» Task
Copy out the entries below exactly as they stand, but only from the line containing "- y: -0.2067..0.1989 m" through the line containing "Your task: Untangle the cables".

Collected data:
★ ★ ★ ★ ★ ★ ★

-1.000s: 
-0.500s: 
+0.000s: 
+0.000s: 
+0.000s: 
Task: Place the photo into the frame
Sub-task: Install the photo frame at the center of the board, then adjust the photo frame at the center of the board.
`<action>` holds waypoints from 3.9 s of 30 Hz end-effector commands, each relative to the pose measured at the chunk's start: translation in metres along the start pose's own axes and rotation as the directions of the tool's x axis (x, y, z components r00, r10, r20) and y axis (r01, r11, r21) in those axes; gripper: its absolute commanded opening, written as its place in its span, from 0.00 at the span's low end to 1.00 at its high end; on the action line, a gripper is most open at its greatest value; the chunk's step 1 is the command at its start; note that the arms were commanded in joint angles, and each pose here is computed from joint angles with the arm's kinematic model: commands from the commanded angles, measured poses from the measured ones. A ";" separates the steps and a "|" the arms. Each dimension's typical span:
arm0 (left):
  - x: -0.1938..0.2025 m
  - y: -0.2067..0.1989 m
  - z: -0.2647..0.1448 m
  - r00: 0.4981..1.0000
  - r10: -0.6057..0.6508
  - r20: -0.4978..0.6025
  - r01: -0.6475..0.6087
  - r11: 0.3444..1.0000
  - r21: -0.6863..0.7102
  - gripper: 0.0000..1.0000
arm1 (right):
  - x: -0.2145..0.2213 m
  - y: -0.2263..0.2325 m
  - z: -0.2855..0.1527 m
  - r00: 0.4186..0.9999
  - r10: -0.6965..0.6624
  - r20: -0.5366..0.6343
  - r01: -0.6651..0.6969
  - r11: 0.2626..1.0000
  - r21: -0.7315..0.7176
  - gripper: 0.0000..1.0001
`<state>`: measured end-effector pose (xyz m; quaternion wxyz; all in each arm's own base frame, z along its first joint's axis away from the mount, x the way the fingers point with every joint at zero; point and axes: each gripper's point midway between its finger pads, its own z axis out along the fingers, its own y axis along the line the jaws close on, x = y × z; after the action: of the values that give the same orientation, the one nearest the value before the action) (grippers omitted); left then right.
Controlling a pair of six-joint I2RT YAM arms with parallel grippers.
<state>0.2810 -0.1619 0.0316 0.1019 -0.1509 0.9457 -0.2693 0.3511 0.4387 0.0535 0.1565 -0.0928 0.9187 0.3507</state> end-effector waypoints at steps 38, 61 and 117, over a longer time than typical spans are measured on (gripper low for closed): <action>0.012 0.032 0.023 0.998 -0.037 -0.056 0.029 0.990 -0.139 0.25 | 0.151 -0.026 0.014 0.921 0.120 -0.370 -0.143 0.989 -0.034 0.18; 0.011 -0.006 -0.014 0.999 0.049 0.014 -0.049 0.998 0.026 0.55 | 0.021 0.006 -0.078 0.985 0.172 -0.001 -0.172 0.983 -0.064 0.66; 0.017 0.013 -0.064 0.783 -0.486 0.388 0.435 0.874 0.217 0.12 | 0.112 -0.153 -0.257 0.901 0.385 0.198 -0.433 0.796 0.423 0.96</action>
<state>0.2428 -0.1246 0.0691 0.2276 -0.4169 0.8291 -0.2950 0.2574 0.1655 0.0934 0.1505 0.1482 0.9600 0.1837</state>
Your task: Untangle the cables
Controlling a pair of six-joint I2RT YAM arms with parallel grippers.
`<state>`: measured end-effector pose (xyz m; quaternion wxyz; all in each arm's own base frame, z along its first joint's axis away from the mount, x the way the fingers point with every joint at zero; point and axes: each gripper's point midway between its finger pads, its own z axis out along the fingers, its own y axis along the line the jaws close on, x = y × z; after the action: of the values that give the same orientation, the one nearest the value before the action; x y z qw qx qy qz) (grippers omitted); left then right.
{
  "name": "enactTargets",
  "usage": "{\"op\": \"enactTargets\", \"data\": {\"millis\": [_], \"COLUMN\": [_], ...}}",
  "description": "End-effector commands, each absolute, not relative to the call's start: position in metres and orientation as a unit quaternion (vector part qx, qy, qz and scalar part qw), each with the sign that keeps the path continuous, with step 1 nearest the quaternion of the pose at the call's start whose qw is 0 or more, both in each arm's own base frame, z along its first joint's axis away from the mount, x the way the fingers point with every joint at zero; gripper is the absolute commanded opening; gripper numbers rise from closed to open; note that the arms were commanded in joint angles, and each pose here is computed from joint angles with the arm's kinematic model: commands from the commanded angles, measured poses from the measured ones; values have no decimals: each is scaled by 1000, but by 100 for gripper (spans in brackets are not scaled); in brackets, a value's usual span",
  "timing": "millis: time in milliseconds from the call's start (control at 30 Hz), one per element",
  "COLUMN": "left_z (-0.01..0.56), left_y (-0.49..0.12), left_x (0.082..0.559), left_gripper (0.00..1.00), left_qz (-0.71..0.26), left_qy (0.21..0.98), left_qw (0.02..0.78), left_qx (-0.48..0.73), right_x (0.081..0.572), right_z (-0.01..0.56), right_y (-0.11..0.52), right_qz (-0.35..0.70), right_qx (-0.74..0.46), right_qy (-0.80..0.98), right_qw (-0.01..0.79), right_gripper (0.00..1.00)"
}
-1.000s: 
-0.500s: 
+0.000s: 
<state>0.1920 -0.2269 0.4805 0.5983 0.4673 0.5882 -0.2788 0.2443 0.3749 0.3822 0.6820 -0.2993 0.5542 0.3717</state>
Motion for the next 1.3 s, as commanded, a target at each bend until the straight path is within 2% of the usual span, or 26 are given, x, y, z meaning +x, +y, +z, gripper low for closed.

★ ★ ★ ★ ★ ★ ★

» Solution to this problem
  - y: -0.2067..0.1989 m
  - z: -0.2647..0.1448 m
  - r00: 0.4981..1.0000
  - r10: -0.6057..0.6508
  - r20: -0.4978..0.6025
  - r01: -0.6475..0.6087
  - r11: 0.3444..1.0000
  - r21: -0.6863..0.7102
  - gripper: 0.0000..1.0000
arm1 (right):
  - x: -0.2145..0.2213 m
  - y: -0.2263..0.2325 m
  - z: -0.2855..0.1527 m
  - r00: 0.4186..0.9999
  - r10: -0.6965..0.6624
  - r20: -0.5366..0.6343
  - r01: -0.6651..0.6969
  - r11: 0.2626..1.0000
  - r21: -0.7315..0.7176
  - gripper: 0.0000..1.0001
`<state>`: measured end-effector pose (xyz m; quaternion wxyz; all in each arm's own base frame, z along its first joint's axis away from the mount, x the way the fingers point with every joint at zero; point and axes: each gripper's point midway between its finger pads, its own z axis out along the fingers, its own y axis along the line the jaws close on, x = y × z; after the action: of the values that give the same orientation, the one nearest the value before the action) (grippers omitted); left then right.
Controlling a pair of six-joint I2RT YAM arms with parallel grippers.
<state>0.2810 -0.1619 0.0316 0.1019 -0.1509 0.9457 -0.2693 0.3511 0.4387 0.0535 0.1565 -0.0928 0.9187 0.3507</state> end-effector waypoints at steps 38, 61 and 117, over a longer time than typical spans are measured on (gripper low for closed): <action>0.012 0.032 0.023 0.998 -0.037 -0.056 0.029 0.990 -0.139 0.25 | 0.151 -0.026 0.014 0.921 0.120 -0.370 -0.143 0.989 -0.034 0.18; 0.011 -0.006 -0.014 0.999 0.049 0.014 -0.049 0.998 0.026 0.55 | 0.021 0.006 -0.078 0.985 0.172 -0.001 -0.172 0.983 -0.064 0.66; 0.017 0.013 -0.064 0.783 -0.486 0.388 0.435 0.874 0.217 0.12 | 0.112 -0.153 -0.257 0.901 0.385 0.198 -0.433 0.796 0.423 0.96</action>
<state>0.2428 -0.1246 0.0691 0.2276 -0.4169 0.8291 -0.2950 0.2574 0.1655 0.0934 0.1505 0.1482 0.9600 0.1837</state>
Your task: Untangle the cables

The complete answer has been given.